Task instructions: Each line from the one that holds "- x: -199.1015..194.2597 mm" to the end of the entries is to be given again exactly. Do not include pictures.

Information:
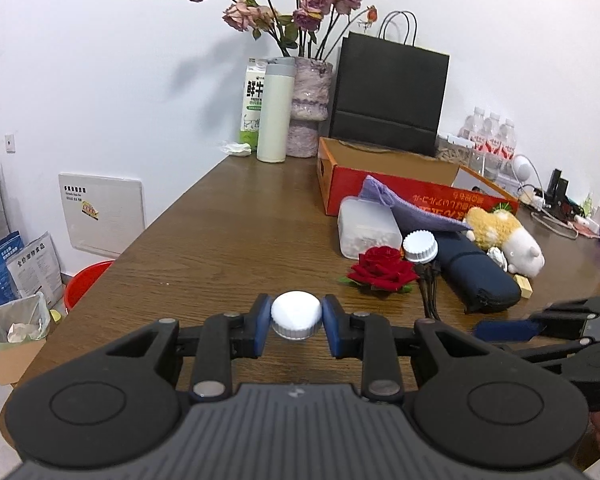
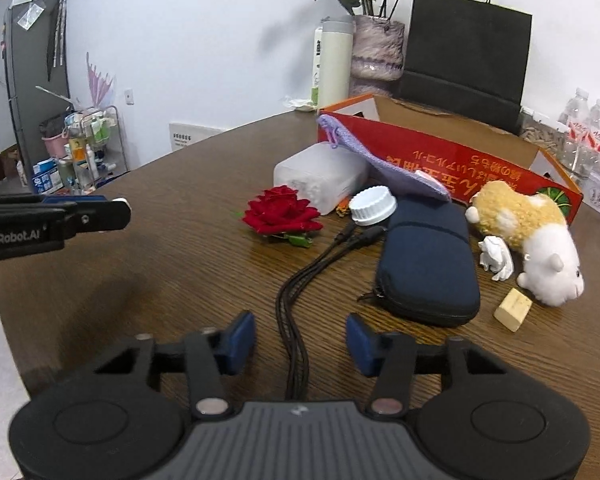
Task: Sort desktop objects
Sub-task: 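Grasp the second white cap with left gripper while right grasps thin black cable, then lift and carry the cap and thin cable over the cardboard box with both grippers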
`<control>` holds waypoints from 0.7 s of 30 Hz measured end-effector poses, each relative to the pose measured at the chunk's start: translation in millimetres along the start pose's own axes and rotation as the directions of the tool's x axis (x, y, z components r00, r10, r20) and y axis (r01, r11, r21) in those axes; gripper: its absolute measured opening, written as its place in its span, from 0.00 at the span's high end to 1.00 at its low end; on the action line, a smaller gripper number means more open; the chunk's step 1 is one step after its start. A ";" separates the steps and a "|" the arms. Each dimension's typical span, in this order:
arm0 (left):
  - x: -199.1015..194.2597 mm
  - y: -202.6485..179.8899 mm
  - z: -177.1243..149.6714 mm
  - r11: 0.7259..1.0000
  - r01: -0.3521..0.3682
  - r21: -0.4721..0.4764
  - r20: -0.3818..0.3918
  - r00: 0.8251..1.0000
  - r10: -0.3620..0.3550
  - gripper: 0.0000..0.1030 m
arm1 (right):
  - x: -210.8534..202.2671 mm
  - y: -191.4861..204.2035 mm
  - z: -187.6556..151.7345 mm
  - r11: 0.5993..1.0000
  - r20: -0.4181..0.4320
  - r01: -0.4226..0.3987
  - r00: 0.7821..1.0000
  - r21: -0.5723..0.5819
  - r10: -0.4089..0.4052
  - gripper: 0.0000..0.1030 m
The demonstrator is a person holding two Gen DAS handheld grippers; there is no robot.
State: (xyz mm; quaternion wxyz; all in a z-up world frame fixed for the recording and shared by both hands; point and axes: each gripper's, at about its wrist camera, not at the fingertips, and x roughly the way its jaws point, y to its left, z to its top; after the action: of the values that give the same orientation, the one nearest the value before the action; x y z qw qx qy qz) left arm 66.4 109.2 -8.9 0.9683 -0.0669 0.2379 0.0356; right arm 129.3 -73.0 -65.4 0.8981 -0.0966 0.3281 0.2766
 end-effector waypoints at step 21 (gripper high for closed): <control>-29.7 -21.3 38.7 0.998 0.053 0.022 0.146 0.988 -0.056 0.72 | -73.6 -29.9 44.6 0.992 0.268 -0.037 0.963 0.122 0.003 0.99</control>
State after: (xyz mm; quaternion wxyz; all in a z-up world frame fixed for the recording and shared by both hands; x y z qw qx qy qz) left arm 59.9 92.7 41.3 0.9844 -0.0619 0.1645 0.0118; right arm 123.4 -113.8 15.8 0.9355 0.0017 0.2216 0.2751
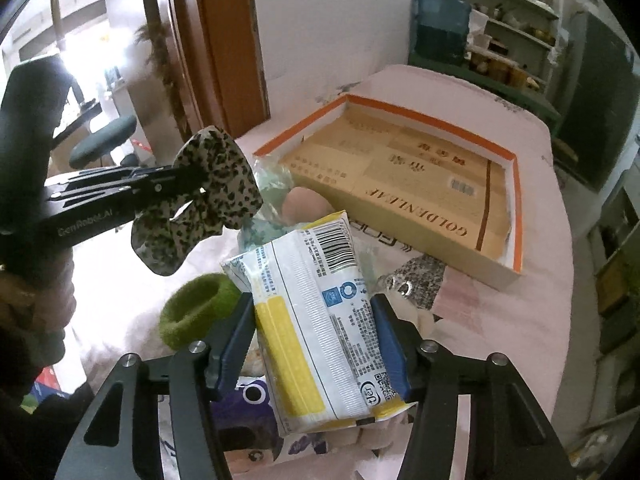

Solution for this exercise:
  - x: -199.1015..194.2597 mm
  - y: -202.6485..179.8899 mm
  - z: -177.1243..149.6714 mm
  - r11: 0.7259..1.0000
  - r01: -0.3521..0.3682
  - r21: -0.4721..0.4764
  - r20: -0.3818..0.3918
  - r00: 0.8251..1.0000
  - r10: -0.3620..0.3550
  - gripper: 0.0000..0.1030 m
arm1 (right):
  - x: -210.8534..202.2671 mm
  - y: -191.4861..204.2035 mm
  - z: -187.6556..151.7345 mm
  - r11: 0.5993..1.0000
  - r20: -0.4181..0.4320
  - r01: -0.4226..0.3987
  - r00: 0.7821..1.0000
  - r21: -0.5723..0.5819
  - r10: -0.4089..0.4052
  - gripper: 0.0000..0.1030 m
The demonstrator is a person holding two Gen DAS handheld grippers; there is no robot.
State: (xyz mm; quaternion wxyz; all in a z-up world frame fixed for the recording and shared by both hands; point and axes: each gripper's, at about its wrist camera, not at the fingertips, and x roughly the way its jaws point, y to its left, z to its top; after the action: of the values that give the same orientation, the one nearest the value before the action; x y z qw qx qy qz) left arm 66.4 109.2 -8.9 0.9683 -0.0669 0.2379 0.0356; right arm 129.3 -73.0 -65.4 0.8981 -0.0966 0.3281 0.2766
 end-effector waypoints at step 21 (gripper high for closed): <control>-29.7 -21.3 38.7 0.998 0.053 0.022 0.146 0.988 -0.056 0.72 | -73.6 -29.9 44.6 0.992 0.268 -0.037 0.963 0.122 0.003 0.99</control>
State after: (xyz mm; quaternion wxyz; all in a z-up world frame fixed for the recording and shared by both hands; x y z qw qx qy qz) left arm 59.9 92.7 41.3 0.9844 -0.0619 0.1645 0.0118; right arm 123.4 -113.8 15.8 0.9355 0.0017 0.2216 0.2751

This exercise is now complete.